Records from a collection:
▼
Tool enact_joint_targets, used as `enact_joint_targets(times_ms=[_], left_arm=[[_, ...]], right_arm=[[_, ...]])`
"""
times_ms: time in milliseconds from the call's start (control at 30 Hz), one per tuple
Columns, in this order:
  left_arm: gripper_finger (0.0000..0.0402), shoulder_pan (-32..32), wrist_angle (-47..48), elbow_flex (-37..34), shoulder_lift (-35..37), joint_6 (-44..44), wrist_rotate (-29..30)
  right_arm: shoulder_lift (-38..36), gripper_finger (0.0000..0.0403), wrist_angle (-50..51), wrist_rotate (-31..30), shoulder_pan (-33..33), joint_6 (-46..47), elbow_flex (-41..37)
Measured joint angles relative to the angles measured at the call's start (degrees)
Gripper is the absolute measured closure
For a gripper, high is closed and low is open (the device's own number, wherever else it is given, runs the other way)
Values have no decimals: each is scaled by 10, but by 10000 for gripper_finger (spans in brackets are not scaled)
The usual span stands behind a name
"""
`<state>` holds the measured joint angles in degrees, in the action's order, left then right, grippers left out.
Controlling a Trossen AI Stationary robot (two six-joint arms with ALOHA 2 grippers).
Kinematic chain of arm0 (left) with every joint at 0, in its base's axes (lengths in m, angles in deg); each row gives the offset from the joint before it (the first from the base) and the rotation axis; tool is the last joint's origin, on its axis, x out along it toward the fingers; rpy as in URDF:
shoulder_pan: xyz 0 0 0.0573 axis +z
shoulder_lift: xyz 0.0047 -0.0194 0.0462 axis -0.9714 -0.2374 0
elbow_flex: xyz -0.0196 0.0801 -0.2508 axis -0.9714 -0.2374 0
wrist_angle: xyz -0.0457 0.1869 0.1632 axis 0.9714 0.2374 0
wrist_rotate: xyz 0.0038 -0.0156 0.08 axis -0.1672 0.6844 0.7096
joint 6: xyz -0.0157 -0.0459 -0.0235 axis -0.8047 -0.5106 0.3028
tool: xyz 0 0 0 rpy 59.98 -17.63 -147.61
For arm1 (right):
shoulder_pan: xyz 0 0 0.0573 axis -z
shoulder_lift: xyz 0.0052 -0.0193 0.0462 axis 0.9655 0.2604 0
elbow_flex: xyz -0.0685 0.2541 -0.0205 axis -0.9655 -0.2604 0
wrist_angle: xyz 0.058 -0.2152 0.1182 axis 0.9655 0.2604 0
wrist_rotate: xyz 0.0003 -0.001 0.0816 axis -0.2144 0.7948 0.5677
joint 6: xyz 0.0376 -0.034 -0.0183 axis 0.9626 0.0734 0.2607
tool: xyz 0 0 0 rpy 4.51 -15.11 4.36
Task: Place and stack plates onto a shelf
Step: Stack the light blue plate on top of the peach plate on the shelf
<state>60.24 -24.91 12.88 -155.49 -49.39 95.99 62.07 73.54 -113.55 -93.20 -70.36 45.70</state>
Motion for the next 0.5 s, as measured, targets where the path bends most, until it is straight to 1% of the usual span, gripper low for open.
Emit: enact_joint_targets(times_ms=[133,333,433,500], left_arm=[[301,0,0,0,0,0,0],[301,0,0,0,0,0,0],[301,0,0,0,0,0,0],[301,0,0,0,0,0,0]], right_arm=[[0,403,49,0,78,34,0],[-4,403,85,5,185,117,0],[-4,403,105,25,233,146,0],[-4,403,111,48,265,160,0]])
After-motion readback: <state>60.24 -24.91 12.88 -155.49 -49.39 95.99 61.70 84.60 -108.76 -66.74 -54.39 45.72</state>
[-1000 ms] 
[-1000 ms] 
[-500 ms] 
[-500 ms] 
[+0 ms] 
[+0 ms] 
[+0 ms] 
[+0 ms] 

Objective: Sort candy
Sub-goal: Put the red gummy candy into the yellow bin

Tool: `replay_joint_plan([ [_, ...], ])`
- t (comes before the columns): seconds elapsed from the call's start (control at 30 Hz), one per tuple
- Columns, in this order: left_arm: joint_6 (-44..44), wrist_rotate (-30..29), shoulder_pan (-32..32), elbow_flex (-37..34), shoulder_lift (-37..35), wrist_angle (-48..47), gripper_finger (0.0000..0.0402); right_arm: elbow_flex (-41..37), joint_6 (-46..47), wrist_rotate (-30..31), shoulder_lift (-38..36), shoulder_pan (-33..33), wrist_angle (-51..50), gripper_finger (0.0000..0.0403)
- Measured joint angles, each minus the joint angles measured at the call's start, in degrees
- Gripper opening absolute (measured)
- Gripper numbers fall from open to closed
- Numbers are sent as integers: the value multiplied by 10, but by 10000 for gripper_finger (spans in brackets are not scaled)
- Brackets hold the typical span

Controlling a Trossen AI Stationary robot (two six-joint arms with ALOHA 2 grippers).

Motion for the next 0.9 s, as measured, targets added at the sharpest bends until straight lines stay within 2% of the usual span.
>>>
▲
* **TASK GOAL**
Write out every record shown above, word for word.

* **YOUR SOLUTION**
Tool enact_joint_targets, used as `enact_joint_targets(times_ms=[_], left_arm=[[_, ...]], right_arm=[[_, ...]])`
"""
times_ms: time in milliseconds from the call's start (control at 30 Hz), one per tuple
Columns, in this order:
  left_arm: gripper_finger (0.0000..0.0402), shoulder_pan (-32..32), wrist_angle (-47..48), elbow_flex (-37..34), shoulder_lift (-35..37), joint_6 (-44..44), wrist_rotate (-29..30)
  right_arm: shoulder_lift (-38..36), gripper_finger (0.0000..0.0403), wrist_angle (-50..51), wrist_rotate (-31..30), shoulder_pan (-33..33), joint_6 (-46..47), elbow_flex (-41..37)
Measured joint angles relative to the angles measured at the call's start (degrees)
Gripper is the absolute measured closure
For a gripper, high is closed and low is open (the device's own number, wherever else it is given, runs the other way)
Values have no decimals: each is scaled by 10, but by 10000 for gripper_finger (spans in brackets are not scaled)
The usual span stands behind a name
"""
`<state>` holds the measured joint angles in degrees, in the action's order, left then right, grippers left out.
Controlling a Trossen AI Stationary robot (two six-joint arms with ALOHA 2 grippers).
Kinematic chain of arm0 (left) with every joint at 0, in its base's axes (lengths in m, angles in deg); each row gives the offset from the joint before it (the first from the base) and the rotation axis; tool is the last joint's origin, on its axis, x out along it toward the fingers; rpy as in URDF:
shoulder_pan: xyz 0 0 0.0573 axis +z
shoulder_lift: xyz 0.0047 -0.0194 0.0462 axis -0.9714 -0.2374 0
elbow_flex: xyz -0.0196 0.0801 -0.2508 axis -0.9714 -0.2374 0
wrist_angle: xyz -0.0457 0.1869 0.1632 axis 0.9714 0.2374 0
wrist_rotate: xyz 0.0038 -0.0156 0.08 axis -0.1672 0.6844 0.7096
joint 6: xyz -0.0157 -0.0459 -0.0235 axis -0.8047 -0.5106 0.3028
tool: xyz 0 0 0 rpy 59.98 -17.63 -147.61
For arm1 (right):
shoulder_pan: xyz 0 0 0.0573 axis -z
shoulder_lift: xyz 0.0052 -0.0193 0.0462 axis 0.9655 0.2604 0
elbow_flex: xyz -0.0685 0.2541 -0.0205 axis -0.9655 -0.2604 0
wrist_angle: xyz 0.058 -0.2152 0.1182 axis 0.9655 0.2604 0
wrist_rotate: xyz 0.0003 -0.001 0.0816 axis -0.2144 0.7948 0.5677
joint 6: xyz 0.0376 -0.034 -0.0183 axis 0.9626 0.0734 0.2607
tool: xyz 0 0 0 rpy 4.51 -15.11 4.36
Task: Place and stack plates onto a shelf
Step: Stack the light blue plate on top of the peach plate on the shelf
<state>60.24 -24.91 12.88 -155.49 -49.39 95.99 62.07 73.54 -113.55 -93.20 -70.36 45.70</state>
Motion for the next 0.5 s, as measured, targets where the path bends most, until it is straight to 1% of the usual span, gripper low for open.
Emit: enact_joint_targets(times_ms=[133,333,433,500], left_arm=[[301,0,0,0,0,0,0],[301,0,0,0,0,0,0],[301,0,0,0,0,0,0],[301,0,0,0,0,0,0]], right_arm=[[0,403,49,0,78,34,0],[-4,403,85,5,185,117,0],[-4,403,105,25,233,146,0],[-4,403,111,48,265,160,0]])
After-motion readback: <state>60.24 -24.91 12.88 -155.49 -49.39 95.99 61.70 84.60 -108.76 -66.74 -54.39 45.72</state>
[-1000 ms] 
[-1000 ms] 
[-500 ms] 
[-500 ms] 
[+0 ms] 
[+0 ms] 
[+0 ms] 
[+0 ms] 

Objective: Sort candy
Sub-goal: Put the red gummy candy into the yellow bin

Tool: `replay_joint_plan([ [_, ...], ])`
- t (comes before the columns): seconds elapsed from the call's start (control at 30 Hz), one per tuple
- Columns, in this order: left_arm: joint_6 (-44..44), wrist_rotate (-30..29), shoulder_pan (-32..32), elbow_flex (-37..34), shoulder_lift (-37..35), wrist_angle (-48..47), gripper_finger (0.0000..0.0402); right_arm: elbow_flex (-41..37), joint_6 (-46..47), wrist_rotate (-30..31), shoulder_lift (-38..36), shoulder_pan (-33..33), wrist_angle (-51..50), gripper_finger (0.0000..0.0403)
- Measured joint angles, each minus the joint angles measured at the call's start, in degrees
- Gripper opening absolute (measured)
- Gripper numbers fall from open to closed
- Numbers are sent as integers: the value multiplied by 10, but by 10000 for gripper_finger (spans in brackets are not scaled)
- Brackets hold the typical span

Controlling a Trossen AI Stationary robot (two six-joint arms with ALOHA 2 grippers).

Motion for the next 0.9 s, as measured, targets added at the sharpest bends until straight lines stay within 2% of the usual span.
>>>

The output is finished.